BY KYLIE YEATMAN
In a world dominated by constant Internet connection on campus, options in food delivery have seen a radical increase, as students can quickly order meals to school with the click of a few buttons. Apps like DoorDash and Uber Eats offer an expansive menu including major chains that can be delivered to any location, including schools.
No longer is it uncommon to see dozens of Subway and Chipotle bags ready to be picked up by students on a small table directly outside the main office. This table, formerly inside the office, has been shifted both as a convenience to attendance secretary Ann Berry, who was previously forced to deal with these deliveries, and to make it more convenient for deliverers to drop off orders.
“Food is left outside on the table this year, so the seagulls are having a field day,” explains Berry.
Berry frequently had to deal with deliverers coming inside the office in the past, something the faculty has tried to dissuade.
“It is not my responsibility or anyone else’s to maintain and watch the table,” Berry asserts. “Delivery people don’t have enough information when they make deliveries, and sometimes with only the student’s first name on the delivery, the item gets picked up by someone else.”
As these apps have only gained popularity, little exists in the way of school policy or even classroom policy regarding whether students should be allowed to order food for campus delivery. Some teachers note observing students using the apps during class.

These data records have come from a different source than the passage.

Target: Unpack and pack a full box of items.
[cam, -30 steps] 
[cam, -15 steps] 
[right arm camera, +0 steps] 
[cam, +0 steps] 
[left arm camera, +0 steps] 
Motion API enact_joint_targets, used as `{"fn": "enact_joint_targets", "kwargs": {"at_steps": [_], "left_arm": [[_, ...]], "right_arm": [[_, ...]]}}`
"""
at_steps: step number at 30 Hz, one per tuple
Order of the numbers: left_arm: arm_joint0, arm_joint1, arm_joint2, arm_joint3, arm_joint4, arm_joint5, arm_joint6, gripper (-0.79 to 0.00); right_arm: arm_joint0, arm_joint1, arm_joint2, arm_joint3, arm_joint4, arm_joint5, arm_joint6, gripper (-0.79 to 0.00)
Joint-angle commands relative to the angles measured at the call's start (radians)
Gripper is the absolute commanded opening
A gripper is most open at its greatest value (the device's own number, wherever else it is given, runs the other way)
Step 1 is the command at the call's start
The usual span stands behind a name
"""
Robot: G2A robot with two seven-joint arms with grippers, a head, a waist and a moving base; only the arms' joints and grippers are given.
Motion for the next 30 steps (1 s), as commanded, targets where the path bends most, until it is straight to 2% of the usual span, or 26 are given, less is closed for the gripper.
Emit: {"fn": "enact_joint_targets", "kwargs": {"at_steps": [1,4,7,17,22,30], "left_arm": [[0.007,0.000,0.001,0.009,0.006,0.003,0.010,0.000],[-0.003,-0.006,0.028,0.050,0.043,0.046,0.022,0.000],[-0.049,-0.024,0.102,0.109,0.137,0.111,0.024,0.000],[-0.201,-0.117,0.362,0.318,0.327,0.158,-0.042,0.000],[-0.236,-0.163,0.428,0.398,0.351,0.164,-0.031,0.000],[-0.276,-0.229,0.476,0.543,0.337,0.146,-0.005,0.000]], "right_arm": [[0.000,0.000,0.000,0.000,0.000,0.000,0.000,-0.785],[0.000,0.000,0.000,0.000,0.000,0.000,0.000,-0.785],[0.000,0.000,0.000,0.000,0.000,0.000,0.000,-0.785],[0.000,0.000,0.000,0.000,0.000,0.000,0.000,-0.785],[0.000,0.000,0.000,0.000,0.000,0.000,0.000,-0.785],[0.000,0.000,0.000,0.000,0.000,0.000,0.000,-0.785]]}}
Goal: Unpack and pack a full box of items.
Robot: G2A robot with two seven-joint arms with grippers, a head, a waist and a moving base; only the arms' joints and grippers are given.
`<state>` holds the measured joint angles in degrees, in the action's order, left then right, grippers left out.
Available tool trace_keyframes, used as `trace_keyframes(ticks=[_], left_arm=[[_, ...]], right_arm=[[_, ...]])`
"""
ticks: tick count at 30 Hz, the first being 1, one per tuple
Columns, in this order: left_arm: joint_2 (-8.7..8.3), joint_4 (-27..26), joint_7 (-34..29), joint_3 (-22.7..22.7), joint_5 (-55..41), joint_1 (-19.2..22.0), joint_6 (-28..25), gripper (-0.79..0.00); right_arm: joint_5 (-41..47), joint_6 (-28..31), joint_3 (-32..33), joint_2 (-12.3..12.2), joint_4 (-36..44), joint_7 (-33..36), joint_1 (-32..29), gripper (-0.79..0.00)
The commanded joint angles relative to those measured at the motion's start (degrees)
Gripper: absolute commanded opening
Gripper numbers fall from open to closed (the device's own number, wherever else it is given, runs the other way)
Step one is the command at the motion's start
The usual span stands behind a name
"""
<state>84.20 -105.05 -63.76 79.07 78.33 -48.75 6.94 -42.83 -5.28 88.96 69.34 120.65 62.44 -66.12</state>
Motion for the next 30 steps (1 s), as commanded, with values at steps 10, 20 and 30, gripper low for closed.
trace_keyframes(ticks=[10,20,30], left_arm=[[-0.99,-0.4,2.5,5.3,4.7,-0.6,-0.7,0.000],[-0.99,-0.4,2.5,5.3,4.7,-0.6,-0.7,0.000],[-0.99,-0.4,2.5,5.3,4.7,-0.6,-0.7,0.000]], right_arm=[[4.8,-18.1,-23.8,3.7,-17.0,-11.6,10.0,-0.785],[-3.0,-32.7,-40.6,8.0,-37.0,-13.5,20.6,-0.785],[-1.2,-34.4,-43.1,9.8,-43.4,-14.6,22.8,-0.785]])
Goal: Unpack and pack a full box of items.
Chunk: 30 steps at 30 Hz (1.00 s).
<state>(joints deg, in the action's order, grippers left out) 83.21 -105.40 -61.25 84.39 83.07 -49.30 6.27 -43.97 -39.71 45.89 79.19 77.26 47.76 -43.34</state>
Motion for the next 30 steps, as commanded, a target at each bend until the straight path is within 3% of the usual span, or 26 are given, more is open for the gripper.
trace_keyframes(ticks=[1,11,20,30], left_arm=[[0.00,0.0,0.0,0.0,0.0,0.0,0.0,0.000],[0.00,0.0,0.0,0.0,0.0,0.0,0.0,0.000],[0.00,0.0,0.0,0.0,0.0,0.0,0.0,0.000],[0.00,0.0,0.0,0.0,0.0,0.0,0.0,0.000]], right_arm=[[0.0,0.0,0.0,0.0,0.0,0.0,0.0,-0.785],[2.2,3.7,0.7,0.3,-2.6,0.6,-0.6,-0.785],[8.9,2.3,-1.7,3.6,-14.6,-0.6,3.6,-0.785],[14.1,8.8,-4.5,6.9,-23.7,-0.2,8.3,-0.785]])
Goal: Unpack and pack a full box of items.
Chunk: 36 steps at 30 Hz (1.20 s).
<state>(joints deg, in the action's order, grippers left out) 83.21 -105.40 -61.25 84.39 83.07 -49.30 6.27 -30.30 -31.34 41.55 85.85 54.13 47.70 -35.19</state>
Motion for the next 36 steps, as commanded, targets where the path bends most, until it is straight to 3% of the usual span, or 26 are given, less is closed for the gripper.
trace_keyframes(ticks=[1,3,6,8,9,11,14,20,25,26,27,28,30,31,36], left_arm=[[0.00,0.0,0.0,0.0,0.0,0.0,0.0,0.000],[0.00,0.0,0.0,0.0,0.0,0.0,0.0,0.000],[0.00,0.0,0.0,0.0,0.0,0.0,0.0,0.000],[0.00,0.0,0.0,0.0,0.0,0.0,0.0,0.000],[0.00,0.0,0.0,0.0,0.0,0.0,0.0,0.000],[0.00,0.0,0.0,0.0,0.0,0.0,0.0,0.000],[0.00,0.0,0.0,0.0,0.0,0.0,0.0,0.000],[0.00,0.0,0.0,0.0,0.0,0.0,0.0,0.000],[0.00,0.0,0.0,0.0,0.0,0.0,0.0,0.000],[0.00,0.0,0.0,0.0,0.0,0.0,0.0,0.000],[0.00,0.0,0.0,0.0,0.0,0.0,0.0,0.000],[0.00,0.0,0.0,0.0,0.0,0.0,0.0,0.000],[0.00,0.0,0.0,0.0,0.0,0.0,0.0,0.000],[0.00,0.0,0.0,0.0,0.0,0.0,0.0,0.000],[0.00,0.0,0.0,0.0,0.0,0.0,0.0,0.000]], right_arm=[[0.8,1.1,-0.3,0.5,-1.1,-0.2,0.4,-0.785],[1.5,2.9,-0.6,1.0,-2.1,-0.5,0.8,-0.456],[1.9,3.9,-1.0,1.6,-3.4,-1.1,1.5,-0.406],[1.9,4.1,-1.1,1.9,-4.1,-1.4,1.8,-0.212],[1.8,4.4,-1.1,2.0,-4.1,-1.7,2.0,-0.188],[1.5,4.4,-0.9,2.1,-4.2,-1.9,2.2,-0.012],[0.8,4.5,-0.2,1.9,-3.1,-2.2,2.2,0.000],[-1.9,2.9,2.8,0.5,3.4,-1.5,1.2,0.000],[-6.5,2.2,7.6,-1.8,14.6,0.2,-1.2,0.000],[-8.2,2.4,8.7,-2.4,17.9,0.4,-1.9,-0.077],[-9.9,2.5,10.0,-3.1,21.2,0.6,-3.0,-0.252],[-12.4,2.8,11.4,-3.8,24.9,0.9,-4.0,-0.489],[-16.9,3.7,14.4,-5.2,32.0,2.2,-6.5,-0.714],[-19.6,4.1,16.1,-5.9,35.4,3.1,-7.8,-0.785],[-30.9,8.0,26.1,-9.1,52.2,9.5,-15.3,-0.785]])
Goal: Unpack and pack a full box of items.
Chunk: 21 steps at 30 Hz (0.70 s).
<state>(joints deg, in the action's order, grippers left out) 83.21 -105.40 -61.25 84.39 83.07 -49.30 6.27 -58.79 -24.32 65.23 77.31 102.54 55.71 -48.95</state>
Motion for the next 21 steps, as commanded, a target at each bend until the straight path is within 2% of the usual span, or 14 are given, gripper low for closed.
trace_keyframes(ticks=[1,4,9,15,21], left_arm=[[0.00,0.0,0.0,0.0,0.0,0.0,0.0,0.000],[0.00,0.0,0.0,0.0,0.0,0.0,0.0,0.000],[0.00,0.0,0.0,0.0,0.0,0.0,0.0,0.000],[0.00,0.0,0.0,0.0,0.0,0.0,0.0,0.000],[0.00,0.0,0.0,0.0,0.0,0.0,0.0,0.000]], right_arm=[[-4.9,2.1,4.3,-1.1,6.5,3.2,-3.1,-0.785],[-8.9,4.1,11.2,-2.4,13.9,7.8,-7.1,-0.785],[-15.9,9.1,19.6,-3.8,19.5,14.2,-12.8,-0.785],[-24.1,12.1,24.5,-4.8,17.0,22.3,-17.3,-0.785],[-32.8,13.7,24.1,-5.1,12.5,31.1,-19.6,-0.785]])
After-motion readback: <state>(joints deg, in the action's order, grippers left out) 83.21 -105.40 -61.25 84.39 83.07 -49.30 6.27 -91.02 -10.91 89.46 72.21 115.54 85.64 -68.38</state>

“I am not all right with students leaving class to go get their food,” science teacher Joe Mello says. “I would love to treat students as adults who work at this job that we call school. Their job is to go to meetings and learn things, and while there might be times that students can leave class with minimal impact to that learning, that time is probably not when their app tells them to leave.”
Many teachers agree with the notion that students should time these orders during lunch as not to disrupt class time.
“I think it’s a very resourceful idea, but kids shouldn’t be placing orders during class,” explains French teacher Suzanne Marden, who says she has seen some students claim they’re going to the bathroom, only to return with bags of food.
Though timing for the lunch period might be ideal, it would still require students to place orders during class to ensure arrival during lunch, as expedient delivery times can hardly be guaranteed during a 35-minute lunch period.
But the convenience factor of ordering deliveries is seen as a net positive to students who enjoy using the apps.
“You can deliver food to school that’s actually really good,” remarks senior Jenna Balint, who says some students might pool their money to place orders for their classmates as well.
Junior Jaden Sissem adds that the use of delivery gives students a greater proportion of options, compared to only being able to get food from the cafeteria.
“It’s a great way to increase your options without having to eat the same cafeteria food every day or bring your own,” Sissem explains.
Psychology teacher Nora Ward, however, notes that it may be inappropriate to eat delivered meals during class time.
“There are some students who simply can’t afford to have food like that delivered to class,” Ward says. “So I think there’s a way to go about it tactfully without making people in class feel bad that they can’t get food for themselves.”
Ward says that differing class dynamics might come into play—for example, during extended block periods where lunch starts later in the day, ordering delivery during class might be more reasonable, compared to on a regular class day.
Balint says she sometimes orders food for more than just herself.
“I used to order big feasts during my block period classes and share that,” the senior recalls.
Administrators regulating the use of food delivery say they have few concerns regarding the use of delivery apps, so long as their use is timed appropriately and the food is delivered to the correct place.
“The way that we set it up is that [the deliverers] can bring food in during break and lunch, and students are only allowed to pick up food during those times, so they can’t leave class for it,” explains assistant principal Debbi Puente.
When it comes to responsibility, administrators concur that the onus is on the students to keep track of their own food.